L'Antitrust ha individuato quattro comparti principali, suddividendo i prezzi dei diversi prodotti rilevati dall'Istat: beni e servizi scambiati su mercati in concorrenza; servizi scambiati su mercati a "concorrenza regolata"; servizi in monopolio e, infine, quello che raggruppa i settori a elevata componente fiscale, tipo tabacchi, benzina.

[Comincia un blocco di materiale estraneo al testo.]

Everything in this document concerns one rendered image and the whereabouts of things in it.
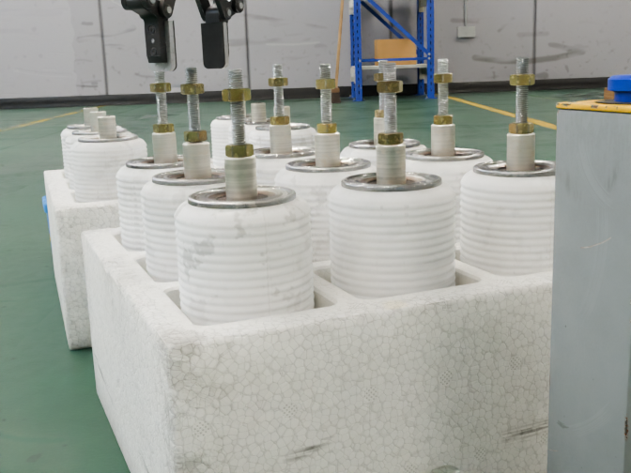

Per il solo 2010, si legge nel testo presentato in una audizione al Senato, "i risultati della ricerca dicono che le variazioni dei prezzi cambiano il loro valore assoluto, ma non il loro segno: infatti, i mercati concorrenziali vedono i propri prezzi aumentare dell'1,1%, meno del tasso di inflazione pari all'1,6%; i mercati in concorrenza regolamentata si mostrano ancora più virtuosi, con una riduzione del 3,3%, mentre i mercati in monopolio senza autorità indipendente vedono i prezzi aumentare del 4,7%. I prodotti a forte componente fiscale, hanno fatto registrare una crescita dei prezzi del 5,9% (un effetto di trascinamento può essere ascritto ai carburanti, cresciuti dell'11,1% nel corso del 2010)".

I mercati in concorrenza costituiscono circa l'80% delle voci considerate nel paniere Istat; quelli in concorrenza regolamentata circa il 6,5%; quelli in monopolio circa il 6% e, infine, quelli ad alta componente fiscale circa il 7,5%.